We live in a faster, more competitive world than he did.
When Jethro Tull wrote about the rotation of crops, many farmers continued to do things in the old way. Over time, though, the yields don’t lie. You don’t have to like the idea, but you can see that it works.
Results show up. They’re easy to see, easy to measure and they persist.
The bridge falls down or it doesn’t. Market share goes up or it doesn’t.
We can view results as a threat, or see them as an opportunity. It depends on whether we’re defending a little-understood status quo or seeking to make things work better.
Results don’t care about our explanation. We need a useful explanation if we’re going to improve, but denying the results doesn’t change them.
As the world has become ever more filled with results, it has crowded out each individual’s personal narrative of how the world works. Particularly in times of change and negative outcomes, this can cause a lot of distress.

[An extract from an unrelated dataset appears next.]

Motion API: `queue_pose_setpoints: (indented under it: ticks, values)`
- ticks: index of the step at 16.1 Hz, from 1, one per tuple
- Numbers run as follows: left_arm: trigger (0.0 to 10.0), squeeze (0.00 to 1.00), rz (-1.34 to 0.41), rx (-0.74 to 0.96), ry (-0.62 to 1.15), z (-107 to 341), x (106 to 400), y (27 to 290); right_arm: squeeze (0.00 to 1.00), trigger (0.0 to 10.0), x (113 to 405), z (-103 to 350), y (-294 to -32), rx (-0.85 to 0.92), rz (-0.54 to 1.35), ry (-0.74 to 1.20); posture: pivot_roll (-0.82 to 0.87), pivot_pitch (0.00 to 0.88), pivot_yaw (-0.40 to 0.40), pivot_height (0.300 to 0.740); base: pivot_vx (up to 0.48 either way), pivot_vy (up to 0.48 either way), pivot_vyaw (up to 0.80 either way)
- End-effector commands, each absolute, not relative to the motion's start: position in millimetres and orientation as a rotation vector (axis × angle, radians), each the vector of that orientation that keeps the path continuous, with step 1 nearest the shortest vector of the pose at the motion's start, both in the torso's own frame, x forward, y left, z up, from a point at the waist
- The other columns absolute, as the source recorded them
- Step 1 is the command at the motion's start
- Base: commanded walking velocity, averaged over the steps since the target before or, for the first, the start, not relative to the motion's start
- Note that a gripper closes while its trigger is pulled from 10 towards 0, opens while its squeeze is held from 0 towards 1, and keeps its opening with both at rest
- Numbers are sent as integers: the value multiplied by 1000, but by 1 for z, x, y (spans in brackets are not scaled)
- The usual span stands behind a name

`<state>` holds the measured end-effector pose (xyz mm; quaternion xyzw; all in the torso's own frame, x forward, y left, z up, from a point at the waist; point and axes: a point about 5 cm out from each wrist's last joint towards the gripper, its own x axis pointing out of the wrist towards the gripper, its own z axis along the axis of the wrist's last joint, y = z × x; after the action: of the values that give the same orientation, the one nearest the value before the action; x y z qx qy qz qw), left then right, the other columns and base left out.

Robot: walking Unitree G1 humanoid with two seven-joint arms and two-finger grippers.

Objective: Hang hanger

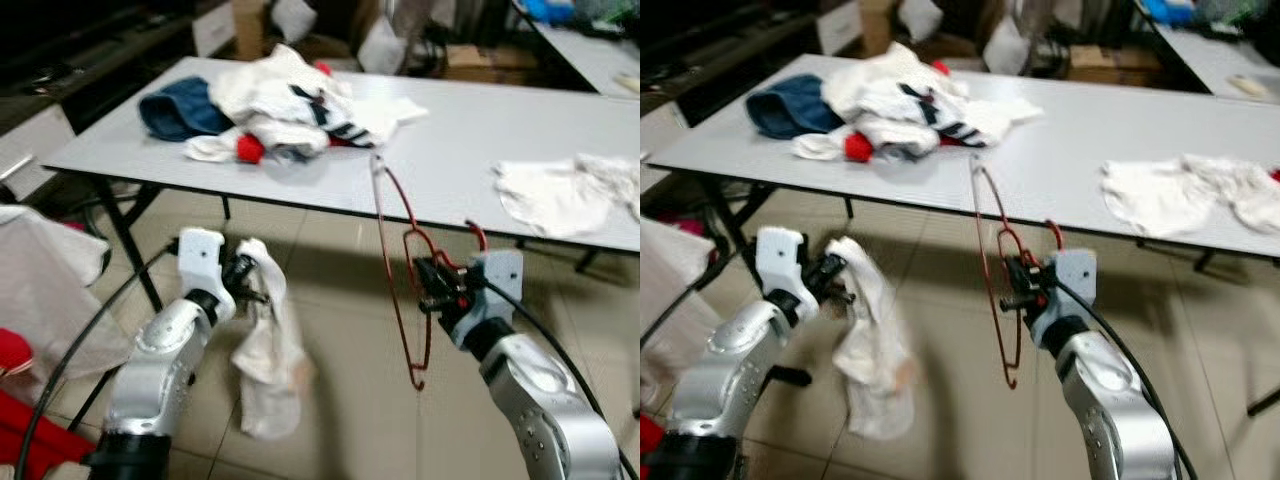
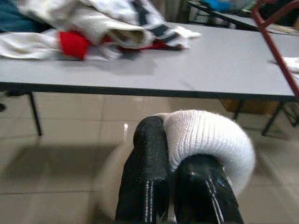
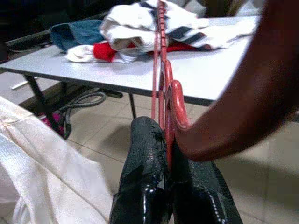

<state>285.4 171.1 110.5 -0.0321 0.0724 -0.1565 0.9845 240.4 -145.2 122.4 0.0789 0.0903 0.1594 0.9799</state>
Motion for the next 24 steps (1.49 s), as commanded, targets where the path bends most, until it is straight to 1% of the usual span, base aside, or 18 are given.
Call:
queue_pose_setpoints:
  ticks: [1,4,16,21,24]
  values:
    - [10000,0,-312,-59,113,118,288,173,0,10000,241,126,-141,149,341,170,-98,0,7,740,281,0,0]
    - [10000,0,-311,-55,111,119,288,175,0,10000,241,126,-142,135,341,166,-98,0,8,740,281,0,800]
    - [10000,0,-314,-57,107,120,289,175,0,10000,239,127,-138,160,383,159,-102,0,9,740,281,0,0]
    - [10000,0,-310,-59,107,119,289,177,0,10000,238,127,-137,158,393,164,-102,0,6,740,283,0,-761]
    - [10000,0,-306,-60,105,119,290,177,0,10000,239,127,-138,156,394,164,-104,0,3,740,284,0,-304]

Our narrative is ours, and it informs who we are and the story we tell ourselves.
Beliefs are powerful. They’re personal. They can have a significant impact on the way we engage with ourselves and others. But results are universal and concrete, and no matter how much we’d like them to go away, there they are.
When people talk about how modernity has changed humanity, they often overlook the fundamental impact that results have had. Competitive environments create more results, at greater speed, and those results compound over time.
We still need a narrative and we still need our individual outlook. But over the last century, we’ve had to make more and more room for the systems that create results. Our shared reality demands it.